How will this invoicing affect the Income statement of the invoicing company

Kevin Roones
Title: Senior Accounting Professional
Company: In-between
(Senior Accounting Professional, In-between) |

As several responders have pointed out, the important thing if you are producing consolidated statements is that everything eliminates in consolidation.

I personally would be handling the intercompany charge as a memo entry, and not be producing invoices. It would be a contra G&A expense on the charging entity's books, with a debit to Due to/from Affiliates, and a G&A expense on the receiving entity's books, with a credit to Due to/from Affiliates. Some sort of detail on how the charge is calculated should be sent to the receiving entity by the charging entity.

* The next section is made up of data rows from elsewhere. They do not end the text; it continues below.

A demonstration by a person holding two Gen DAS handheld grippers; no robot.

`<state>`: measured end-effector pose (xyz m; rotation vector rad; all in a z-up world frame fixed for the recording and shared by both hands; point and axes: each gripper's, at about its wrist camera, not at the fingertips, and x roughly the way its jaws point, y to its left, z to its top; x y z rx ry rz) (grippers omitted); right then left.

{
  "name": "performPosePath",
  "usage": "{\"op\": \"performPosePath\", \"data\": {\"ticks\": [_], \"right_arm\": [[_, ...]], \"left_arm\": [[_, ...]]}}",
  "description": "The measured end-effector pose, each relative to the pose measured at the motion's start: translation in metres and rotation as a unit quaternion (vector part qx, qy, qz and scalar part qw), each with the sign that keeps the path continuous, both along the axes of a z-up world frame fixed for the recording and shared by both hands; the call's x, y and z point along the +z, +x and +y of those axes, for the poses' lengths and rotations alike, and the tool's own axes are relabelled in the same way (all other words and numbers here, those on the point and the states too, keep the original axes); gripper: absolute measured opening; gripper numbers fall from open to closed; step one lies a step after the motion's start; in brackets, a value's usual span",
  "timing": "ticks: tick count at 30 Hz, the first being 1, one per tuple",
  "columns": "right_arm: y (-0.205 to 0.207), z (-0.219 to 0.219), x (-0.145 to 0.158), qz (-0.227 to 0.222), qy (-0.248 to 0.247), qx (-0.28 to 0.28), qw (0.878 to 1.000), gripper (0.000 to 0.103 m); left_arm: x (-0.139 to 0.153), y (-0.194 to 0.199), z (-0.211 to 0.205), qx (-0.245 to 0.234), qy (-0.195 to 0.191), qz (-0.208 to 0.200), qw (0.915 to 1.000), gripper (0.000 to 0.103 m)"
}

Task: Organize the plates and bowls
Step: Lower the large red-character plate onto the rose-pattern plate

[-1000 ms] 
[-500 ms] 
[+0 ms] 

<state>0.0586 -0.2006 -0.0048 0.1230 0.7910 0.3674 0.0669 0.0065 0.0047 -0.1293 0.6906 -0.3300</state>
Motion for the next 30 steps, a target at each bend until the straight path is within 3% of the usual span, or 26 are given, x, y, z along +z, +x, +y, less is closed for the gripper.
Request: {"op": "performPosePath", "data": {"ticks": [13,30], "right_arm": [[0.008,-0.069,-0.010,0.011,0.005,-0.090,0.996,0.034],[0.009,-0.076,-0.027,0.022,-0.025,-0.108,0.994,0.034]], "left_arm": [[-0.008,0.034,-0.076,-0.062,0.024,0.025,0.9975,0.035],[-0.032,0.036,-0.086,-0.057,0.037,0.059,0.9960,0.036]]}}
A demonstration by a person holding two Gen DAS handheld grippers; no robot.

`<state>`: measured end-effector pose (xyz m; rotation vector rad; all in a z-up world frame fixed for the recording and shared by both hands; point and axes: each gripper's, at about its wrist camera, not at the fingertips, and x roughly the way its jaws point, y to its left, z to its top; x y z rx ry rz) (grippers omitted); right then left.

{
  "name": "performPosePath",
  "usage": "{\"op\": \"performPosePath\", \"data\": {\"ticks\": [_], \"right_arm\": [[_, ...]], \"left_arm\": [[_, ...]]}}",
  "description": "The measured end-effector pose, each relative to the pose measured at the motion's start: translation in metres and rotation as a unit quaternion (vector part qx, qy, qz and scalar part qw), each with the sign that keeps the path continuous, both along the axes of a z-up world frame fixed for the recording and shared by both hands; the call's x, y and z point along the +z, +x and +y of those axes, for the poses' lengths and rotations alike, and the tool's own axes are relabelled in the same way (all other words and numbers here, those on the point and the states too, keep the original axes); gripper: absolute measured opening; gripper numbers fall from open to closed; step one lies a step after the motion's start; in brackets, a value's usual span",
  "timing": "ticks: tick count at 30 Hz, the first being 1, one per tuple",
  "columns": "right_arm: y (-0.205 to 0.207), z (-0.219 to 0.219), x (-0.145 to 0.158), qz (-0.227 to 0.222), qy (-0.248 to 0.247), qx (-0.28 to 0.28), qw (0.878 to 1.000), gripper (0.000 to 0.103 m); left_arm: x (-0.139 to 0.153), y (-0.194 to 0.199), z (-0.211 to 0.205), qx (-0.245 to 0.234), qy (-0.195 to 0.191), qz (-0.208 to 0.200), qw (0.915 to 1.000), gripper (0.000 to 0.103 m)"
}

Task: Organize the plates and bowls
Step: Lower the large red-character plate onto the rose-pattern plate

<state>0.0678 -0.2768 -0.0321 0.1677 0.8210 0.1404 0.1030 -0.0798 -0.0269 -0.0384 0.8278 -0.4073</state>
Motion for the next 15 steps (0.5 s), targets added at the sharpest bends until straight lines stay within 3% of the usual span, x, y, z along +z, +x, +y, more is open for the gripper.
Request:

It is not a revenue item for the invoicing company, but would reduce their G&A expense.

Roger Singh
Title: Manager Finance
Company: National Training Agency
(Manager Finance, National Training Agency) |

1. Bill the coy:Dr Due to /From Sister Coy. / Cr Income A/c
2. Pymt rec'd : Dr bank A/c / Cr Due to /from Sister coy.
You should also assign someone to monitor and reconcile this acct regularily.

Jim Pearse
Title: CFO
Company: AFS
(CFO, AFS) |

I found that the hardest part is getting the two companies to agree on the amount of the charge. Once the amount is settled, you may want to use journal entries and not invoices. You may also want to stay away from any form of sales classifications as many insurance companies base their invoice/charges on total gross sales revenue of the company they are insuring. They base their numbers off of invoice registers.

Dina Lucas
Title: Controller
Company: Aurora Technologies, Inc.
(Controller, Aurora Technologies, Inc.) |

I handle 5 companies all related through common ownership. The main company provides most of the administrative work for the others. I do a journal entry every month for "management expense". The 4 "lesser" companies pay a management fee based on an agreed % of sales to the main company. It is management income on the IS of the main company and management expense on the other 4 companies. It runs through the due to/from accounts on all books. At the end of each month each company issues checks to the others to zero out the due to/from accounts.